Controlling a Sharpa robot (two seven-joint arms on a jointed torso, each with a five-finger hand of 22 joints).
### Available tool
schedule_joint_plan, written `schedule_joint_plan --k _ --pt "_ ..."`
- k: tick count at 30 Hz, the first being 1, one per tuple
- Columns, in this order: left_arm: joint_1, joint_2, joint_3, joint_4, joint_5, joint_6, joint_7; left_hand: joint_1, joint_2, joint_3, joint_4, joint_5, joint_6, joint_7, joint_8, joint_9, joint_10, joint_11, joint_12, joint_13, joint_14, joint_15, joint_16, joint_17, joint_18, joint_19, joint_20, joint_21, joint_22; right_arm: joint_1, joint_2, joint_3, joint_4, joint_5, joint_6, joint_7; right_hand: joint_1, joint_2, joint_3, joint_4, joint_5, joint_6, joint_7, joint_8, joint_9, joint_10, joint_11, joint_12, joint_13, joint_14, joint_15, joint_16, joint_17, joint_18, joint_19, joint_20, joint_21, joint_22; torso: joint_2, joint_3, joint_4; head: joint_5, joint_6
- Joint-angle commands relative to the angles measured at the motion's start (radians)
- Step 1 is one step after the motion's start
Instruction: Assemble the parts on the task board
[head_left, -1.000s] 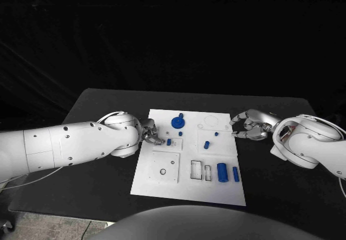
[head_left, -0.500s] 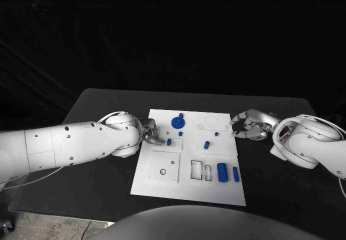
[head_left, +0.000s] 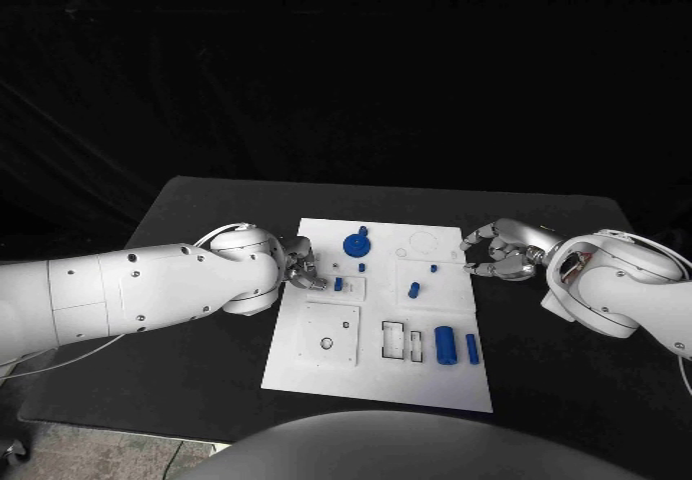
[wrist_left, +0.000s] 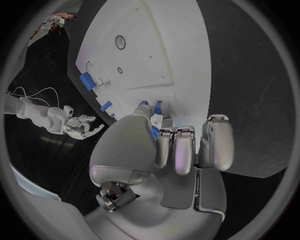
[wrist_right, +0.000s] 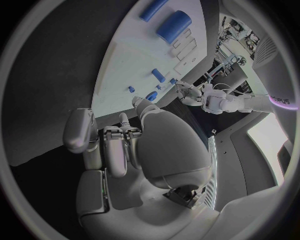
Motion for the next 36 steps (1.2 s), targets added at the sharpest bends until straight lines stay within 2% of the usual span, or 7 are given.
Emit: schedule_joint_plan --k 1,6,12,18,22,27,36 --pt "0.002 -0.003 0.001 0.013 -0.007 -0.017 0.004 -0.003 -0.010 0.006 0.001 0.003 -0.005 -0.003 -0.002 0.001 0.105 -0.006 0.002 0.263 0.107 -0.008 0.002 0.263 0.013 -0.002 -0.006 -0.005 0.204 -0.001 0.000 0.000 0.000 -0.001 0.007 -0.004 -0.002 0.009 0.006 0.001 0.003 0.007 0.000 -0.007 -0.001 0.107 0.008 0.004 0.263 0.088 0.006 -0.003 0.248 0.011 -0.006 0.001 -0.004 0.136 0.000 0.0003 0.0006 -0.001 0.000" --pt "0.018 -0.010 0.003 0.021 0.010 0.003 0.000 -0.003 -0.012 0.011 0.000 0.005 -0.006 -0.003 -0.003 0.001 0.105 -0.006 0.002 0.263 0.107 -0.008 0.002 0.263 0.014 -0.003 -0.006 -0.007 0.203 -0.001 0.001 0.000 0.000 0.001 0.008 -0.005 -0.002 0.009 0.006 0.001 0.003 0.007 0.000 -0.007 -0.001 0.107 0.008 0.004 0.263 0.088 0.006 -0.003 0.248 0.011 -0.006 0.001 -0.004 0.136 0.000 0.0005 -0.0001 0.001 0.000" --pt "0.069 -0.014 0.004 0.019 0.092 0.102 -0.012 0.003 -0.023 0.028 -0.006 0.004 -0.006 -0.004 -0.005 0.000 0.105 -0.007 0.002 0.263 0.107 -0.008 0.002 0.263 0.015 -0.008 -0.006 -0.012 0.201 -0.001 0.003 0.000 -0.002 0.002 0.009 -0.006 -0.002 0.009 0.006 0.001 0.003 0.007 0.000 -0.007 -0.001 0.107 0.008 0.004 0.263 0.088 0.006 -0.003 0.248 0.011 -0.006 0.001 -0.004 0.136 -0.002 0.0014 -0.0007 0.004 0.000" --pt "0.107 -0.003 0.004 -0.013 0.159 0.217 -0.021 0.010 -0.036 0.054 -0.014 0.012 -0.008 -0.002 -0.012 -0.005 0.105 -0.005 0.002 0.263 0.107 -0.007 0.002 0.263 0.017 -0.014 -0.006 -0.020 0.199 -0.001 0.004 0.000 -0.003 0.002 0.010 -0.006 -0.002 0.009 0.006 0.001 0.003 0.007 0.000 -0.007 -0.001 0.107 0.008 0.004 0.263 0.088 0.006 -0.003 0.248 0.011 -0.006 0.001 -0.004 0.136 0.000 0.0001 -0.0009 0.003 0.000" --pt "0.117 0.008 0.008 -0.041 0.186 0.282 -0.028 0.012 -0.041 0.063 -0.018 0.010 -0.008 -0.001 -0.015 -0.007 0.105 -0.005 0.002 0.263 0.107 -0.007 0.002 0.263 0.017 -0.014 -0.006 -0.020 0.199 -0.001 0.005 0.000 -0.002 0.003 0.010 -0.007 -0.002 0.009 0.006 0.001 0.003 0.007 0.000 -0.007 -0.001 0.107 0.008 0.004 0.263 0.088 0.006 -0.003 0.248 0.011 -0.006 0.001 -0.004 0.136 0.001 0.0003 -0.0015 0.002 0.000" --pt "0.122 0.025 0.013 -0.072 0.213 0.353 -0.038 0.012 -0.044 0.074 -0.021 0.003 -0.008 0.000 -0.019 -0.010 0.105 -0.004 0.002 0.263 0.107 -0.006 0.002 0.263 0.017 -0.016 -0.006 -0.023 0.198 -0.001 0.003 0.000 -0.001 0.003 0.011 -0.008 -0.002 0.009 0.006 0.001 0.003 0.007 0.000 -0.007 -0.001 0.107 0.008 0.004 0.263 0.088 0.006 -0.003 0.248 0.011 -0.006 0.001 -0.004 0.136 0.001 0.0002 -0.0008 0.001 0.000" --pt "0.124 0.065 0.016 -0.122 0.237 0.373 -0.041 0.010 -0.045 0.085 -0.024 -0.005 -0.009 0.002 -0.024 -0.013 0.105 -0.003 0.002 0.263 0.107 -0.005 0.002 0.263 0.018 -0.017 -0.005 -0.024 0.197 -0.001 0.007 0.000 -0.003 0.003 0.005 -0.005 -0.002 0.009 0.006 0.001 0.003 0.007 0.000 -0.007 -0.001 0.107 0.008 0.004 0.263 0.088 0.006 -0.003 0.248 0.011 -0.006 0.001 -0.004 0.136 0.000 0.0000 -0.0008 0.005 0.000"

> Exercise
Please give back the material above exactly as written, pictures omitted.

> Completed exercise
Controlling a Sharpa robot (two seven-joint arms on a jointed torso, each with a five-finger hand of 22 joints).
### Available tool
schedule_joint_plan, written `schedule_joint_plan --k _ --pt "_ ..."`
- k: tick count at 30 Hz, the first being 1, one per tuple
- Columns, in this order: left_arm: joint_1, joint_2, joint_3, joint_4, joint_5, joint_6, joint_7; left_hand: joint_1, joint_2, joint_3, joint_4, joint_5, joint_6, joint_7, joint_8, joint_9, joint_10, joint_11, joint_12, joint_13, joint_14, joint_15, joint_16, joint_17, joint_18, joint_19, joint_20, joint_21, joint_22; right_arm: joint_1, joint_2, joint_3, joint_4, joint_5, joint_6, joint_7; right_hand: joint_1, joint_2, joint_3, joint_4, joint_5, joint_6, joint_7, joint_8, joint_9, joint_10, joint_11, joint_12, joint_13, joint_14, joint_15, joint_16, joint_17, joint_18, joint_19, joint_20, joint_21, joint_22; torso: joint_2, joint_3, joint_4; head: joint_5, joint_6
- Joint-angle commands relative to the angles measured at the motion's start (radians)
- Step 1 is one step after the motion's start
Instruction: Assemble the parts on the task board
[head_left, -1.000s] 
[head_left, -0.500s] 
[head_left, +0.000s] 
[wrist_left, +0.000s] 
[wrist_right, +0.000s] 
Motion for the next 36 steps (1.2 s), targets added at the sharpest bends until straight lines stay within 2% of the usual span, or 7 are given.
Emit: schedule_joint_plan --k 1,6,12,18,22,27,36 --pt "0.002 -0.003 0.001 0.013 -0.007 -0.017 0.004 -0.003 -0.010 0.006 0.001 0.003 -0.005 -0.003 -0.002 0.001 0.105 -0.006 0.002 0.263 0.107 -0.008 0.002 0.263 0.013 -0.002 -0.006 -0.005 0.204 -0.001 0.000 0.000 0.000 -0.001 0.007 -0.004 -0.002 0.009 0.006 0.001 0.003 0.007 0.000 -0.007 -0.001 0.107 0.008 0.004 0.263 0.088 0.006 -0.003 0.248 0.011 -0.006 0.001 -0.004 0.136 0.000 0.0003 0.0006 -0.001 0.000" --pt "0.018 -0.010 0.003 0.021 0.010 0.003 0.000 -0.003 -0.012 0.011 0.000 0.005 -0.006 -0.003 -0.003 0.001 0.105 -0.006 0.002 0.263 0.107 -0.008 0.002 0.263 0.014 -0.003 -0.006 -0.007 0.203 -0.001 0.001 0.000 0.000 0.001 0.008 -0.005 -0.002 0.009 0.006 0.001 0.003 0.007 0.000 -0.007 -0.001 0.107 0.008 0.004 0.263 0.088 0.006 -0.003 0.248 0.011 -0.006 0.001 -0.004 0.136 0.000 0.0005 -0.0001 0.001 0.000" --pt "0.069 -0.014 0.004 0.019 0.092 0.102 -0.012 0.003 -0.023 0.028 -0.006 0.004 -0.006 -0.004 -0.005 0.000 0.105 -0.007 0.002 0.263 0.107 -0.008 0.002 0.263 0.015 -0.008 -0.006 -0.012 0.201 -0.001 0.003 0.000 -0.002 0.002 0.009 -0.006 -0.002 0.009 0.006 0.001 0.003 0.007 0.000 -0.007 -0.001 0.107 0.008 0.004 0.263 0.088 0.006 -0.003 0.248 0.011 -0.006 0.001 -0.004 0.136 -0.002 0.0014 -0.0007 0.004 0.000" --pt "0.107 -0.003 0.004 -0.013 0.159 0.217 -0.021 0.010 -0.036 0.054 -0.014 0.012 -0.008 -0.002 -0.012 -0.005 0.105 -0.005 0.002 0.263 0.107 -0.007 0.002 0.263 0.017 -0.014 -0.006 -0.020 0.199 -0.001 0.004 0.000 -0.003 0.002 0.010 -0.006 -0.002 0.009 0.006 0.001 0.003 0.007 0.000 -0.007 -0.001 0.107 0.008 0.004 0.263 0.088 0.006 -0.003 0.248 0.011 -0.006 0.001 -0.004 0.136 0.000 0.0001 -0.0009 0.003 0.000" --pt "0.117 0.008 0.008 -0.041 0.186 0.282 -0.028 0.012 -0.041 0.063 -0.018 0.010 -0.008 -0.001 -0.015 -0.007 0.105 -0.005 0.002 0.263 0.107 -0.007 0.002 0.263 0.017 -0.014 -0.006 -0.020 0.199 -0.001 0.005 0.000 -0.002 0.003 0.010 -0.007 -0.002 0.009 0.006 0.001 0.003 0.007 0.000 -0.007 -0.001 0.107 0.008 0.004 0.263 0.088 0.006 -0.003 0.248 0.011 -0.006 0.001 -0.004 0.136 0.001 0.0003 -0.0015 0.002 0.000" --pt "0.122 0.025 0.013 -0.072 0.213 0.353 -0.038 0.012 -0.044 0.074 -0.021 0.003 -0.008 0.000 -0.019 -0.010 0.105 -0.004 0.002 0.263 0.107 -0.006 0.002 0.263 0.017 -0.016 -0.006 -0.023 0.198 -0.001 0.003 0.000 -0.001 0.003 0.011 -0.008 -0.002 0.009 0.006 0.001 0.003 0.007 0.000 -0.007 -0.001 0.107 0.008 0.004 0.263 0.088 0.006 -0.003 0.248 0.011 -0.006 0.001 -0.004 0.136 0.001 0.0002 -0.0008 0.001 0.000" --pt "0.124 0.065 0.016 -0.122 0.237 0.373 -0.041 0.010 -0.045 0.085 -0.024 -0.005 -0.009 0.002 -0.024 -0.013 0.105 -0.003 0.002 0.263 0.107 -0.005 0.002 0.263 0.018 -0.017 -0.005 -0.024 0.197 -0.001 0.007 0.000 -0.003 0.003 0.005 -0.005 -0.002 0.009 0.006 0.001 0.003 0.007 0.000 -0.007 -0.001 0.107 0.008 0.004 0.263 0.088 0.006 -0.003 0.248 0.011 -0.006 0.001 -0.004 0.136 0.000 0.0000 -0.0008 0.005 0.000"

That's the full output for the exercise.